## Data entries
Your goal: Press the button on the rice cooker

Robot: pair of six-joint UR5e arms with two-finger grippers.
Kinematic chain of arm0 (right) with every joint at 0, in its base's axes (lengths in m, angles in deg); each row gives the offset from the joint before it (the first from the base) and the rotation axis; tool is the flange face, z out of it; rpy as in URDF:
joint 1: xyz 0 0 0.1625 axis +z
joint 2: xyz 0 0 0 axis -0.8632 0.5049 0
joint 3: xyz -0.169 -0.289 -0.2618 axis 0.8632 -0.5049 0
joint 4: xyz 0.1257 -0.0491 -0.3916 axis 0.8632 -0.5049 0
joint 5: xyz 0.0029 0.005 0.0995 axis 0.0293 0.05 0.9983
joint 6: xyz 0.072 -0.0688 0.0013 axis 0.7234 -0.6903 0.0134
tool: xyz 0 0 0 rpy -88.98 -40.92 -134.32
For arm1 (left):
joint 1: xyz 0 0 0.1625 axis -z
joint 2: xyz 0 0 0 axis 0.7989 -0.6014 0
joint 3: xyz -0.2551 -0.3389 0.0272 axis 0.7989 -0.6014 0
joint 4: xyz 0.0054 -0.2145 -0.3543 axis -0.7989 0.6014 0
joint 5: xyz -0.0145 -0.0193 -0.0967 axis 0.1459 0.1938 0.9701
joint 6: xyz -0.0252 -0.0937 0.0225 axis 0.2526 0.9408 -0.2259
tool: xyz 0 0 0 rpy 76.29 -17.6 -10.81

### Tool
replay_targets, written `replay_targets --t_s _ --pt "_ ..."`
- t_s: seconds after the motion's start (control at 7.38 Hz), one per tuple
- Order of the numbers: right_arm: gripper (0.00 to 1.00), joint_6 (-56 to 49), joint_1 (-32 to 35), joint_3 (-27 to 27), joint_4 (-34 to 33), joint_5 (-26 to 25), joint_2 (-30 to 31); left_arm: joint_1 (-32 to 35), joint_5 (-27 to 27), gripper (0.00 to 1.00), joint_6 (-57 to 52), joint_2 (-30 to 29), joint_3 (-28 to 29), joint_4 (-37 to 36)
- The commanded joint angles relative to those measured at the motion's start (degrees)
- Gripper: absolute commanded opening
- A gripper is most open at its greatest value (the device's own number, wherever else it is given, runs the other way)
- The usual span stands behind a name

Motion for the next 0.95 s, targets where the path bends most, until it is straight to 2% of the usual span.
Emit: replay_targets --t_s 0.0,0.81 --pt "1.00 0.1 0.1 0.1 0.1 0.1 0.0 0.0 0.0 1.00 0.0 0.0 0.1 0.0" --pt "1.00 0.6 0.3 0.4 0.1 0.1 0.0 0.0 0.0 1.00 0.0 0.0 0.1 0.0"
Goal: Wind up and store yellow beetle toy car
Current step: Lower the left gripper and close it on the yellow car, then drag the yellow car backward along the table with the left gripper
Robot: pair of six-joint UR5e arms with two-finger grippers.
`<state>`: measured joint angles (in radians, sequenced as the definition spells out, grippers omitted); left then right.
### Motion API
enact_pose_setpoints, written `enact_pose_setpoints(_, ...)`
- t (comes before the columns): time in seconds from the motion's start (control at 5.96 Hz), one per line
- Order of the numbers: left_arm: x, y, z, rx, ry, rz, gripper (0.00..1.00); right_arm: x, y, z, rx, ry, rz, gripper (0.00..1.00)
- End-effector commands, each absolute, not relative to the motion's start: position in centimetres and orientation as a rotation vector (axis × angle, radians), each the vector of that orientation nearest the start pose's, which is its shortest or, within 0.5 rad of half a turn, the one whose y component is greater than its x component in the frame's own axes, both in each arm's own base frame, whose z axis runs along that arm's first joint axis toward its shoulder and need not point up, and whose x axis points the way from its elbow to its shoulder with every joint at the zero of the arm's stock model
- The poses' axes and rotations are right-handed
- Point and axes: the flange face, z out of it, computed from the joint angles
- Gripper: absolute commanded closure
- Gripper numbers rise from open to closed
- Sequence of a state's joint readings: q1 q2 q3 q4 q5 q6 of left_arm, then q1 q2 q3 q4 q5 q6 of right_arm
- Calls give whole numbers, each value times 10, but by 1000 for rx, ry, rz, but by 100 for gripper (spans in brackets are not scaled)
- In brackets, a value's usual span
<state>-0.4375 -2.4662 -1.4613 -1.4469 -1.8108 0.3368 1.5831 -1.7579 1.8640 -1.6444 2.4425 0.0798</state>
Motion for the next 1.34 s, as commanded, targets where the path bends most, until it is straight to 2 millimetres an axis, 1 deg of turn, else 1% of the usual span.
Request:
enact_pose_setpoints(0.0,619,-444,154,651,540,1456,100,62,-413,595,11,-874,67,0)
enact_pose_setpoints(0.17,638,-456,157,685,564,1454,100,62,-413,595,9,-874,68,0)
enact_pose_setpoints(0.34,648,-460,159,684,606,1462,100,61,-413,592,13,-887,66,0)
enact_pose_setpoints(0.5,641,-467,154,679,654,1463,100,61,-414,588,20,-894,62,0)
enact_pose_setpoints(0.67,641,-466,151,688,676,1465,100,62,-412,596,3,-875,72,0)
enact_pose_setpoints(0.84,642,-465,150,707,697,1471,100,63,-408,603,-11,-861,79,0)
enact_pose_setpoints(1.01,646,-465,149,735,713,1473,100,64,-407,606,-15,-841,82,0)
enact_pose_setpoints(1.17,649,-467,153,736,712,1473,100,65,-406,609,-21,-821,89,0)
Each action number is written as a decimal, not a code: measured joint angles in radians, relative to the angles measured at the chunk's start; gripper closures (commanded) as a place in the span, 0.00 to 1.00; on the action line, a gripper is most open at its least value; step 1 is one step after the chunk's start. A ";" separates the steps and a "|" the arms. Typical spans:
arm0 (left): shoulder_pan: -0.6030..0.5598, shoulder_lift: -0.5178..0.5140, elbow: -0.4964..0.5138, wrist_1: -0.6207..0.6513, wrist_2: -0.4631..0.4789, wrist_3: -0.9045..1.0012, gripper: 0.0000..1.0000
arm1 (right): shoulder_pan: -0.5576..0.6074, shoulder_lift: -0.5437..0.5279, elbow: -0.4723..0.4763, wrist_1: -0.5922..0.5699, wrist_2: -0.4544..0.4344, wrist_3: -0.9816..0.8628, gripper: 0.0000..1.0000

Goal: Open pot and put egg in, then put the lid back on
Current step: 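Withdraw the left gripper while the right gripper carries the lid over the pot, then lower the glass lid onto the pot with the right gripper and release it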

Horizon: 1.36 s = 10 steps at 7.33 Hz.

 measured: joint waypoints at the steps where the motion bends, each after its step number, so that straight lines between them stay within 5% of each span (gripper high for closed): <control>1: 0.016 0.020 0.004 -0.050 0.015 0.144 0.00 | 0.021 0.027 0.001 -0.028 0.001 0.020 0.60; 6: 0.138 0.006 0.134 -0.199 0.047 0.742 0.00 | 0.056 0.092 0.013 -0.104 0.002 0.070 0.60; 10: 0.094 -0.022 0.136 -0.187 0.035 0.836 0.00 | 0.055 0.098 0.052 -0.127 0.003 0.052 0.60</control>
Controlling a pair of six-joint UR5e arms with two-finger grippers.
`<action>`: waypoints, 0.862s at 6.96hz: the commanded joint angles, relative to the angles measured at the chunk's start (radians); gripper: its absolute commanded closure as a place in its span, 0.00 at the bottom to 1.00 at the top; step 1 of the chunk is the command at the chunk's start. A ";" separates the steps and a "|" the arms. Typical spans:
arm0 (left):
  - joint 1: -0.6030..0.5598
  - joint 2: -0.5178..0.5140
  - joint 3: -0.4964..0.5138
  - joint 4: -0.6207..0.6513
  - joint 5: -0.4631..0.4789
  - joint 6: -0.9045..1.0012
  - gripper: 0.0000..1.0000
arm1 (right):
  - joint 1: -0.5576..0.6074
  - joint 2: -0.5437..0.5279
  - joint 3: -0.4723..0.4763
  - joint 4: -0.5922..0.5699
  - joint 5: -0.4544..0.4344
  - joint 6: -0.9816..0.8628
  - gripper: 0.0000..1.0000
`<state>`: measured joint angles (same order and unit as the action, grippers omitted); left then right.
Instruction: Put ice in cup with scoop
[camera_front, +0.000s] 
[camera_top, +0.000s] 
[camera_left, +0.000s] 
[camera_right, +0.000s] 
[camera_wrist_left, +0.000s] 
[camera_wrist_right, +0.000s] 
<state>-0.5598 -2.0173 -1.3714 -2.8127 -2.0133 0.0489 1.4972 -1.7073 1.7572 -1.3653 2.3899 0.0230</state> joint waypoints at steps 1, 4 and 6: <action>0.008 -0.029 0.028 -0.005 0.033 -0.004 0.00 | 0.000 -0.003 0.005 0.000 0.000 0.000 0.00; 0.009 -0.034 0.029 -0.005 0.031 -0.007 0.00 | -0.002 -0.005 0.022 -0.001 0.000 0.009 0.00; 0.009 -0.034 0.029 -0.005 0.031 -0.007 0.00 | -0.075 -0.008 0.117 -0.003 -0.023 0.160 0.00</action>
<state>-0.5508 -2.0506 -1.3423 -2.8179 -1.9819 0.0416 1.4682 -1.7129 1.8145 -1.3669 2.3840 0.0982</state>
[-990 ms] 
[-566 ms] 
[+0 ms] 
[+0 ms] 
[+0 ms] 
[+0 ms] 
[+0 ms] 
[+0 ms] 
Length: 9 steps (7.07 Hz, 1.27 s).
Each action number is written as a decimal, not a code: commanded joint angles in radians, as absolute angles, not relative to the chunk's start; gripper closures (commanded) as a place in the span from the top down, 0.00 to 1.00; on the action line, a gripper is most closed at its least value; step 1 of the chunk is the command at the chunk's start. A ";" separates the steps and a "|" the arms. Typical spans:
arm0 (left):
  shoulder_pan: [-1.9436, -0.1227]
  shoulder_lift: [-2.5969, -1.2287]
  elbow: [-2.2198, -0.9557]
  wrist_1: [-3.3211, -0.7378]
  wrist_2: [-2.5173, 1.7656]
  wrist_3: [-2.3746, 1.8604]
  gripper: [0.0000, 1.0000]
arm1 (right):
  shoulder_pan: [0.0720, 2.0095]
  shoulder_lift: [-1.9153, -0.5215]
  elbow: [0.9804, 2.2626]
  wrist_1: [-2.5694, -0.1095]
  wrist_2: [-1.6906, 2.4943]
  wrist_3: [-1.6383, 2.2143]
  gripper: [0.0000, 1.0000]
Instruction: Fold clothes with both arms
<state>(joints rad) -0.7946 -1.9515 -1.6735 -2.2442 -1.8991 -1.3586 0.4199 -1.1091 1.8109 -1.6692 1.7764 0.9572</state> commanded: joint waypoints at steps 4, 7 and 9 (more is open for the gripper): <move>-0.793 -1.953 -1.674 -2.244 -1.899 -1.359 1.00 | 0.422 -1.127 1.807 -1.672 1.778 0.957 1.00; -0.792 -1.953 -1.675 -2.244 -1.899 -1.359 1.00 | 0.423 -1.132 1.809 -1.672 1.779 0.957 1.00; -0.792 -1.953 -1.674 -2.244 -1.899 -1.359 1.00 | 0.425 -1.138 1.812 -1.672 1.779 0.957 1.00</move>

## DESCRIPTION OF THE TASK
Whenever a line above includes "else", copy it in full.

## EXERCISE OUTPUT
- A gripper is most open at its greatest value (the device's own number, wherever else it is given, runs the other way)
Motion for the next 1.34 s, as commanded, targets where the path bends most, until it is straight to 2 millimetres an axis, 1 deg of turn, else 1% of the usual span.

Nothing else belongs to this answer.